Saturday, April 13, 2013


Realms in the Mist

Hello, and welcome!  For starters, this blog is about my gaming experiences in table-top rpg's, and will include such fascinating topics as - stories of my 'good-old days', reviews, thoughts and musings on gaming in general, and how they relate to my current obsession: the Swords & Wizardry rules created by Matt Finch.
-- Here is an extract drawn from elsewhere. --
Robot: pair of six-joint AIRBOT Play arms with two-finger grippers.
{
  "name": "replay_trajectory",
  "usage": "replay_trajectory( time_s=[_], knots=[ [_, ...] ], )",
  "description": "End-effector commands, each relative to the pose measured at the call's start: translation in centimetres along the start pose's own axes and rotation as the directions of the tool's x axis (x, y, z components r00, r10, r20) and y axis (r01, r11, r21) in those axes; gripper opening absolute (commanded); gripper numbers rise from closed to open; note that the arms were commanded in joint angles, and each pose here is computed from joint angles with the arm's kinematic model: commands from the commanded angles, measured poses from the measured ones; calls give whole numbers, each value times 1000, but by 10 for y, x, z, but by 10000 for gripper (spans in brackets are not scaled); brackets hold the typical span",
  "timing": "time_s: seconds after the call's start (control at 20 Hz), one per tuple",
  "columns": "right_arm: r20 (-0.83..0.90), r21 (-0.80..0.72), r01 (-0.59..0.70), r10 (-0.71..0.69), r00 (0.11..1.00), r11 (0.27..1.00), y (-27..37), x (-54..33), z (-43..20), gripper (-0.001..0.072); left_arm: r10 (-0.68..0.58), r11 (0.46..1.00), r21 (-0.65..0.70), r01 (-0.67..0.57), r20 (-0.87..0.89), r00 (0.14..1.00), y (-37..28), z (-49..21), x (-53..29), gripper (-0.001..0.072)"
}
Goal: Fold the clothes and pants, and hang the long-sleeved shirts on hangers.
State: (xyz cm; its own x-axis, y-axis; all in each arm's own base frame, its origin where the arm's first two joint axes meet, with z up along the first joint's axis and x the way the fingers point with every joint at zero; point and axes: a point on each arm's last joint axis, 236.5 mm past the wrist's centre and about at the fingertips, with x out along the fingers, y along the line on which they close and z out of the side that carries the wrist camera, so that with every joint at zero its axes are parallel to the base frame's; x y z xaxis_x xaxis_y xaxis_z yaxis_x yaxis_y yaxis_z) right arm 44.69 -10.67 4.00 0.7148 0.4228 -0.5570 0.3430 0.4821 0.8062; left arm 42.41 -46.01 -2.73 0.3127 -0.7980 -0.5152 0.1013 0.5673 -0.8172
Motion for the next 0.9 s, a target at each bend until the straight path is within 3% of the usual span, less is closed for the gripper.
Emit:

A little background on my gaming experience, I've been gaming solidly since about 1993, when I was introduced to AD&D second edition.  I was hooked immediately, having already devoured Tolkein and Brooks and was already moving on towards Leiber and Vance (oddly enough, my favorites are Leiber and Brooks).  My groups immediately took to me as the DM, and for the most part, that has been my lot for the last 20 years.  As will happen, our games ran from gonzo to serious, from hilarious to depressing drama.  I have a distinct memory of a DM who ran a game for us in 2000 describing the wind rushing through our hair as the tarrasque chased us down the road in a Model T, kind of like Ian Malcolm in that scene in Jurassic Park... so, yeah.  A little gonzo.

As 2000 moved into 2001, we made the infamous switch.  My players were hooked.  It was third edition all the way, a whole new day had dawned.  I was... OK with it.  It was not my favorite, but for a while, it seemed a decent release, and I didn't hate it.  On top of that, my players were having fun - what better result is there?  Cut to 2003, and a new round of books to be bought.  Well, we were still having fun, and there was this great little company putting out old-school like modules for third edition, Necromancer Games.  2008?  More books.  Well, needless to say, I've spent way too much money on new books at this point!  Classes get more powerful, monsters get more powerful.  With fourth edition, I see an incredible balancing act.  It's actually rather amazing that they balanced things as well as they did.  It's also very boring to me.  PC's either win the fight handily because they are level equivalent or PC's get destroyed because the encounter is not level appropriate.

All this time I saw things that at the time I thought were weird, but in the heat of a game didn't really acknowledge.  In mid 2008, something else happened that brought this to light.  A local gamer posted on Dragonsfoot.org stating that he was looking for players for an AD&D first edition game.  In a fit on nostalgia, I jumped at the chance (and after a few emails and phone calls to make sure I felt safe) met with him and one other.  It was the start of a once a month game that is still going, beginning with 2 players and a DM, and now includes upwards of 12 players on some days. And this is what I saw.  Things in the newer editions that were resolved with skill checks and feats were so easily resolved with roleplaying.  And there it was.  What I had back in 1994, wrapped up in imagination was drowned in mechanics.

All this said, my interest in old school gaming was once again peaked and I began delving in a little more.  I discovered Swords and Wizardry Core and devoured it. Next was Swords and Wizardry Complete, the Rappan Athuk kickstarter, the Tome of Horrors Complete, Rob Conley's Majestic Wilderlands, old Judges Guild material... the list goes on.  To say that Swords and Wizardry has caught my attention is an understatement.  So say it is liberating is an understatement as well.

So there's my background, whether you wanted it or not (aah, the internet feeds my ego!).  So, what do I have planned for the future?  My first real topic will be balance, when it's good, when it's bad, and how a new-schooler should look at it.

Thanks for reading, and welcome to the Realms in the Mist!